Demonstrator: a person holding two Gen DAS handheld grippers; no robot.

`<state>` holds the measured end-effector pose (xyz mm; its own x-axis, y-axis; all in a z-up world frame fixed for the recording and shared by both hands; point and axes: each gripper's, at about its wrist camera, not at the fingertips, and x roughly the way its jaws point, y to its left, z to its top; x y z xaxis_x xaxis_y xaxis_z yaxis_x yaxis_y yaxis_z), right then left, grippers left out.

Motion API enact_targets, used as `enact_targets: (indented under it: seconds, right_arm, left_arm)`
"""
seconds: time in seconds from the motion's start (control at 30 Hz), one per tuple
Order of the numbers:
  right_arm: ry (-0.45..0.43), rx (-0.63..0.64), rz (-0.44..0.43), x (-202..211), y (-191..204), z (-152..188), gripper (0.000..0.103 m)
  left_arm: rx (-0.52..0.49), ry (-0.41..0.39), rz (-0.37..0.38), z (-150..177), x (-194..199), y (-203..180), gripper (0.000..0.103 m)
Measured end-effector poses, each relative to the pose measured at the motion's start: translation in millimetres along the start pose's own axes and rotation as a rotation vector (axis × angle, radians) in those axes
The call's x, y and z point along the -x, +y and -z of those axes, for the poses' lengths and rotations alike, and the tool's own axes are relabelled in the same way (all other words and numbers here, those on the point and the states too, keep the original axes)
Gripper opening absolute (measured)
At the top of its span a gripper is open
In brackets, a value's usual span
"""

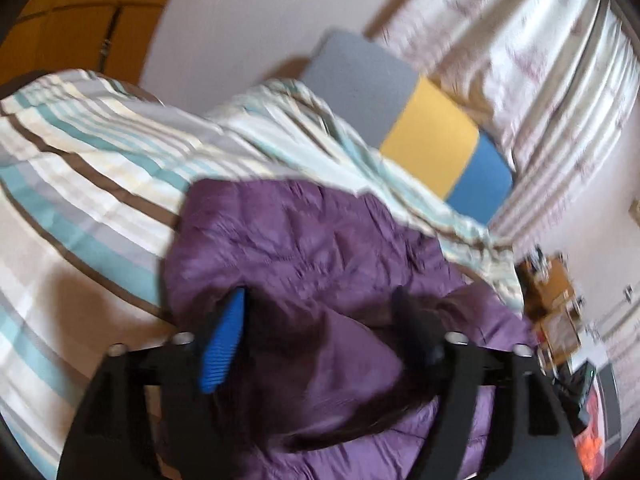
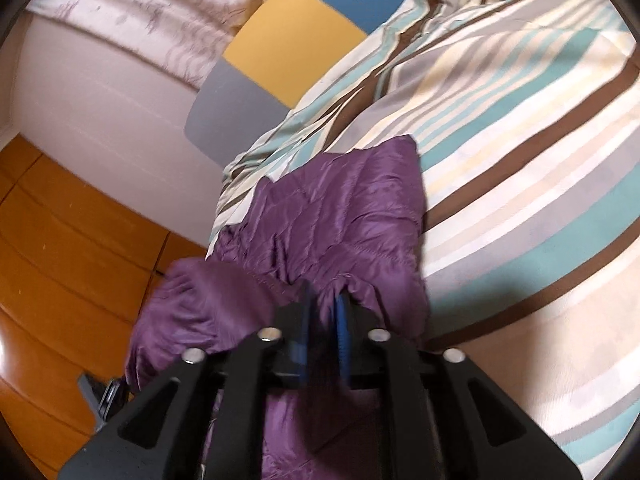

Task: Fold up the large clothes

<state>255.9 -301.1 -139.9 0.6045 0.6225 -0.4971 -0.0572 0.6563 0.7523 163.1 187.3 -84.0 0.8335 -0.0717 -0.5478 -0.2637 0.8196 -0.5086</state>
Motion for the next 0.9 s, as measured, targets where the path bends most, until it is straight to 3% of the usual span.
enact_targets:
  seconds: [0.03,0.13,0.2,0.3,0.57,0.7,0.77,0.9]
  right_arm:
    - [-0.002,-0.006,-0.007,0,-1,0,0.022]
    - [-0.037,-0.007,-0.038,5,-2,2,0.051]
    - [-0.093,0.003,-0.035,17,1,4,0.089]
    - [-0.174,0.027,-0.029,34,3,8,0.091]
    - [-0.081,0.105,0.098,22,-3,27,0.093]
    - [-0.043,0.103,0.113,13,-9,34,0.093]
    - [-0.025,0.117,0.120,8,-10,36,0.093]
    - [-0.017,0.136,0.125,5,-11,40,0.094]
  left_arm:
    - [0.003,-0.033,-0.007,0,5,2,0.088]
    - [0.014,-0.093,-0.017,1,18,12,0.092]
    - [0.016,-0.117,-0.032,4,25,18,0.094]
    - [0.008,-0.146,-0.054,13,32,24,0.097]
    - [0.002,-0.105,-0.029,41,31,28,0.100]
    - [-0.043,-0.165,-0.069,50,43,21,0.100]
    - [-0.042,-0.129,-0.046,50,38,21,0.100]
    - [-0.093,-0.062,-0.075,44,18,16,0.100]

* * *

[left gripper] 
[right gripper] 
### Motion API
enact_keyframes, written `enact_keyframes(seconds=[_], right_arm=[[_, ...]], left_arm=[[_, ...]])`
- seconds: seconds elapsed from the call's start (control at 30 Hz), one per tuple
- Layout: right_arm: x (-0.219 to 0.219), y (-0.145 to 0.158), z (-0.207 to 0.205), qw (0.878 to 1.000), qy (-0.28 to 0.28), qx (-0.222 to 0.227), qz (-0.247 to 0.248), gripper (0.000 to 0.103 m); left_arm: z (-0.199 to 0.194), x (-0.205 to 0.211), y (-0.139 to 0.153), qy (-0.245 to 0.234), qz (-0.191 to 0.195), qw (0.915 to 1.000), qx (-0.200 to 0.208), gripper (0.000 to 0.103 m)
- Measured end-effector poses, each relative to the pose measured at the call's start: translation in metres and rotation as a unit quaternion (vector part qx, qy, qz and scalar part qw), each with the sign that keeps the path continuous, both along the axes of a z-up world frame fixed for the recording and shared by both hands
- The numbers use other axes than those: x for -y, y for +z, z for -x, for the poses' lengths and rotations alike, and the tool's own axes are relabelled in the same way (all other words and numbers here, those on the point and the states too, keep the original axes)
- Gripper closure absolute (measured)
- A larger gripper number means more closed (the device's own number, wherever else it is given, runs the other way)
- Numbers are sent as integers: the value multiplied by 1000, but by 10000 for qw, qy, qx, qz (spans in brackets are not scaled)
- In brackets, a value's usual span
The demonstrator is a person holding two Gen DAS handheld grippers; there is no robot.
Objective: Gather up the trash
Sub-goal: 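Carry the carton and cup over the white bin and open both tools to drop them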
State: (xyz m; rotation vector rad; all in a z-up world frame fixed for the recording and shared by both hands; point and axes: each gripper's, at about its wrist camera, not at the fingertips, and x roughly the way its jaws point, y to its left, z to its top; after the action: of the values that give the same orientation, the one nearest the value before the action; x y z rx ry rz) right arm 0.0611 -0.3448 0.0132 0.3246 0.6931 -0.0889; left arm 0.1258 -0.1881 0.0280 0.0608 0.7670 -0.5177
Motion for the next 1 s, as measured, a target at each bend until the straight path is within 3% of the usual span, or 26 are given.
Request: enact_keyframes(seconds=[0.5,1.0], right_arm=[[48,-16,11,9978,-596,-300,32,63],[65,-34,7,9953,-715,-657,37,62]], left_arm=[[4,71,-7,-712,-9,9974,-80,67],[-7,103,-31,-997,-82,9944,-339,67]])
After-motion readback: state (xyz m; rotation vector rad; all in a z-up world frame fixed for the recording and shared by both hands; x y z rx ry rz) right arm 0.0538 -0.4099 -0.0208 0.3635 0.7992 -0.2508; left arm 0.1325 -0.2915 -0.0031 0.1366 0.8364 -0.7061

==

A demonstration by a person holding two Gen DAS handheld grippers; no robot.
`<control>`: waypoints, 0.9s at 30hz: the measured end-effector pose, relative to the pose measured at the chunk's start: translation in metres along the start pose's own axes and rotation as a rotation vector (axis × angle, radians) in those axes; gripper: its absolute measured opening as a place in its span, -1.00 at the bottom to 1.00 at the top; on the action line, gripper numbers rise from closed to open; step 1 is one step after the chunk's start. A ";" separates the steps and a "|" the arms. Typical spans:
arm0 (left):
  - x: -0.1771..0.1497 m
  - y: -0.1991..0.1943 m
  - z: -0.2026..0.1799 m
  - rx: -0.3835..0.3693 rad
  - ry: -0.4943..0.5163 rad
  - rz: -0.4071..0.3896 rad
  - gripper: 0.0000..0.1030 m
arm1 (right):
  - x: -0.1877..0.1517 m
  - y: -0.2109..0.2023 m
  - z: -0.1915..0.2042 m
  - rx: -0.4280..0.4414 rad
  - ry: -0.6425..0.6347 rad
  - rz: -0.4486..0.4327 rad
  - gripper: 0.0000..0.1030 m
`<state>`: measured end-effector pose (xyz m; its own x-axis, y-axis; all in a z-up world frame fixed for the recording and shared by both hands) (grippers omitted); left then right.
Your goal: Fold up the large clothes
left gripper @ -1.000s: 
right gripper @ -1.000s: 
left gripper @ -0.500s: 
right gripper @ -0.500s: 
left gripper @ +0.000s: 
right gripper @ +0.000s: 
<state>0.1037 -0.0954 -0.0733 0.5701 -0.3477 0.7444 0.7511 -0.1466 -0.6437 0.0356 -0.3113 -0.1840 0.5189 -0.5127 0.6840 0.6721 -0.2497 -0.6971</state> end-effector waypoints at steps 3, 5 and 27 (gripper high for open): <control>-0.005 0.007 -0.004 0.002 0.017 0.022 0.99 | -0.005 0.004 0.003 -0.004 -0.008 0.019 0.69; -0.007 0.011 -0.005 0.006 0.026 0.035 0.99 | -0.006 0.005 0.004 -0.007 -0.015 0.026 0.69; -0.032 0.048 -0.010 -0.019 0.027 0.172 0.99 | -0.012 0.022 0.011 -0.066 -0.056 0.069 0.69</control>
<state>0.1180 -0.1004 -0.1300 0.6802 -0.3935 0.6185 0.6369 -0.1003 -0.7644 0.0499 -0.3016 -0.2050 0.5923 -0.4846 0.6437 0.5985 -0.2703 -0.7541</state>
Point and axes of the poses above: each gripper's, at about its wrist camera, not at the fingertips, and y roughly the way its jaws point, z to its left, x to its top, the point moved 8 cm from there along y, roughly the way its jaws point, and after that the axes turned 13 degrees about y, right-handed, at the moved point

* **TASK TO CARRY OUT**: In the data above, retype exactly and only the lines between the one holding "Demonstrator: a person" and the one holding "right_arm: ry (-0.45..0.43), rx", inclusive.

* **ANSWER SECTION**:
Demonstrator: a person holding two Gen DAS handheld grippers; no robot.

`<state>` holds the measured end-effector pose (xyz mm; its own x-axis, y-axis; all in a z-up world frame fixed for the recording and shared by both hands; point and axes: each gripper's, at about its wrist camera, not at the fingertips, and x roughly the way its jaws point, y to its left, z to its top; x y z xaxis_x xaxis_y xaxis_z yaxis_x yaxis_y yaxis_z), right then left, grippers left out.

Motion API enact_targets, used as `enact_targets: (indented under it: seconds, right_arm, left_arm)`
"""
seconds: time in seconds from the motion's start (control at 30 Hz), one per tuple
Order of the numbers:
  right_arm: ry (-0.45..0.43), rx (-0.63..0.64), rz (-0.44..0.43), x (-202..211), y (-191..204), z (-152..188), gripper (0.000..0.103 m)

The exercise has been finished.